**About this task**
Within the entries below, count the lines that hold the string "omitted" and give only that number.

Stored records
*** Block opens ***
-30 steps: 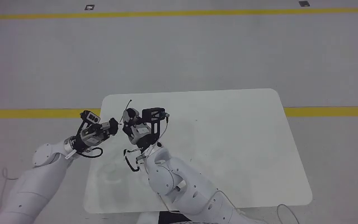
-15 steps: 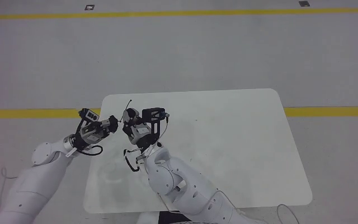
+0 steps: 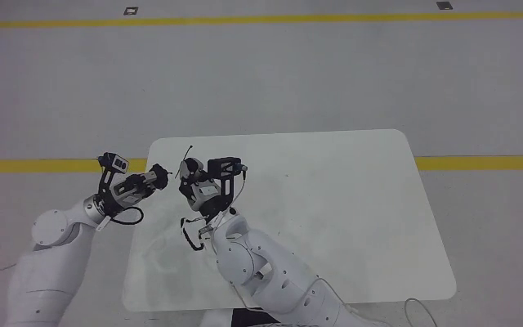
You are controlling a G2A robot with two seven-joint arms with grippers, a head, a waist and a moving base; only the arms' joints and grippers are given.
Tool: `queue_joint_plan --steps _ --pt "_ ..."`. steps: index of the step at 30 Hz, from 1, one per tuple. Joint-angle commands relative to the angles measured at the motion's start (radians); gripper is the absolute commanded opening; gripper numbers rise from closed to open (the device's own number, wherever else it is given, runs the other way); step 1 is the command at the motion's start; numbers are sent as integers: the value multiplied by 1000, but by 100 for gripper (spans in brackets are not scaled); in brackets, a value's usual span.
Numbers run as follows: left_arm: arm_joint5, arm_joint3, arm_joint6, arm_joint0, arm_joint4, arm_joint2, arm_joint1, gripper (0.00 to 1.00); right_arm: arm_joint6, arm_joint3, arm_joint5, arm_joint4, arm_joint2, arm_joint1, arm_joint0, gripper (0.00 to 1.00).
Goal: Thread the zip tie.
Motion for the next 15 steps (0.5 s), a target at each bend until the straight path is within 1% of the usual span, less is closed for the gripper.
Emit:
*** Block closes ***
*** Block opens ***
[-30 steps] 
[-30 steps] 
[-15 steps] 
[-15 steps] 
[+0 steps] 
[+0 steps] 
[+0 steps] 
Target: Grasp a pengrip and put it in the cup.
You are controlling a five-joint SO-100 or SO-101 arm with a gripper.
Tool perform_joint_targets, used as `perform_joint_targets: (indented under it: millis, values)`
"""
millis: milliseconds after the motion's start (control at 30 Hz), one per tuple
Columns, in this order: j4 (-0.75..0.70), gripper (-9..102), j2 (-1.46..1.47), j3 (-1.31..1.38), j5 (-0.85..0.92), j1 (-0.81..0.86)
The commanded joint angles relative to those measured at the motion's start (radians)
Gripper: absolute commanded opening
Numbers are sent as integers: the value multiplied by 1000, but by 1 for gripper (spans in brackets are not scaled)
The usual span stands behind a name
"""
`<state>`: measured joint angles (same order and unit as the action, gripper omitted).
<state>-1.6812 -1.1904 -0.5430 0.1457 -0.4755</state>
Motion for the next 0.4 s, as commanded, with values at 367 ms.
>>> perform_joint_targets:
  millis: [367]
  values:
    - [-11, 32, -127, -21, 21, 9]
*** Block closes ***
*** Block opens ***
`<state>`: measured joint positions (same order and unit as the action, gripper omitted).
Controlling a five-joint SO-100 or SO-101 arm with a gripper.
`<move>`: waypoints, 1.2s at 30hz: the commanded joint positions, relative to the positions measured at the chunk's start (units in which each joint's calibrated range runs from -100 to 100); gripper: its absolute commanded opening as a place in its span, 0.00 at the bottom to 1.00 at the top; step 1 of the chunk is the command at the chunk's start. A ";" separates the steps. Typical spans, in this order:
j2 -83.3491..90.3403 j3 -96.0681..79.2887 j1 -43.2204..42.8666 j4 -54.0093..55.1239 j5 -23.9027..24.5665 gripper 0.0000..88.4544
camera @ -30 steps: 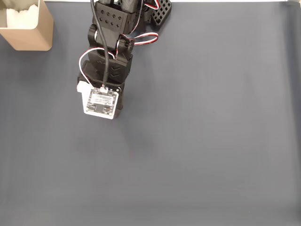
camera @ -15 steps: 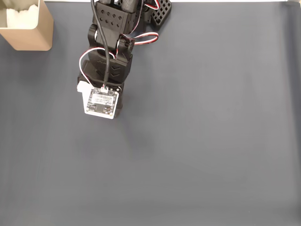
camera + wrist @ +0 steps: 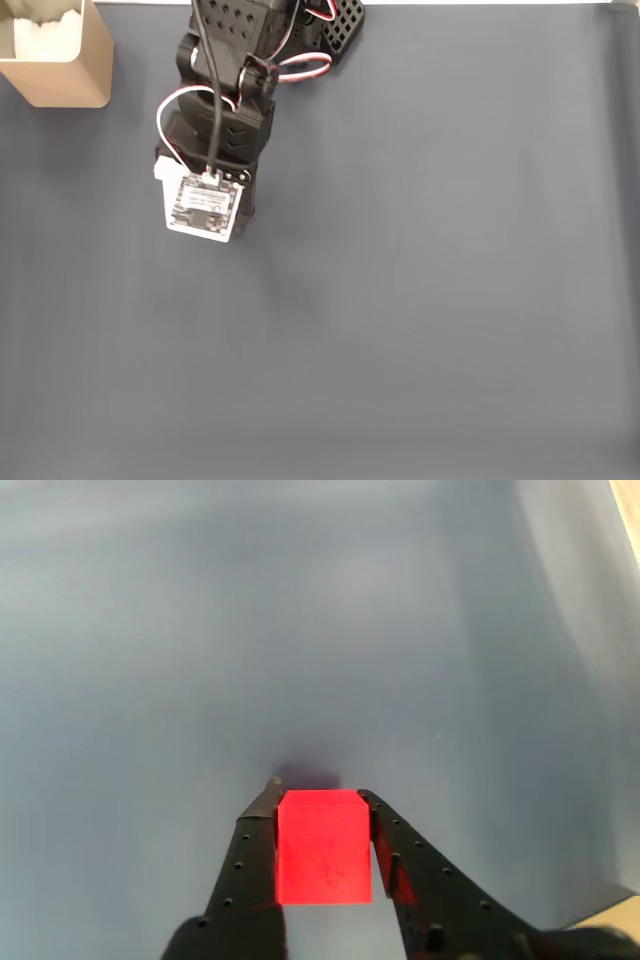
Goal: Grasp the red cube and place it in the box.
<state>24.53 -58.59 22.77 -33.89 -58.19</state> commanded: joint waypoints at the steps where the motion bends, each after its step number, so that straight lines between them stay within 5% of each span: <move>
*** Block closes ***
**Output of the exercise**
2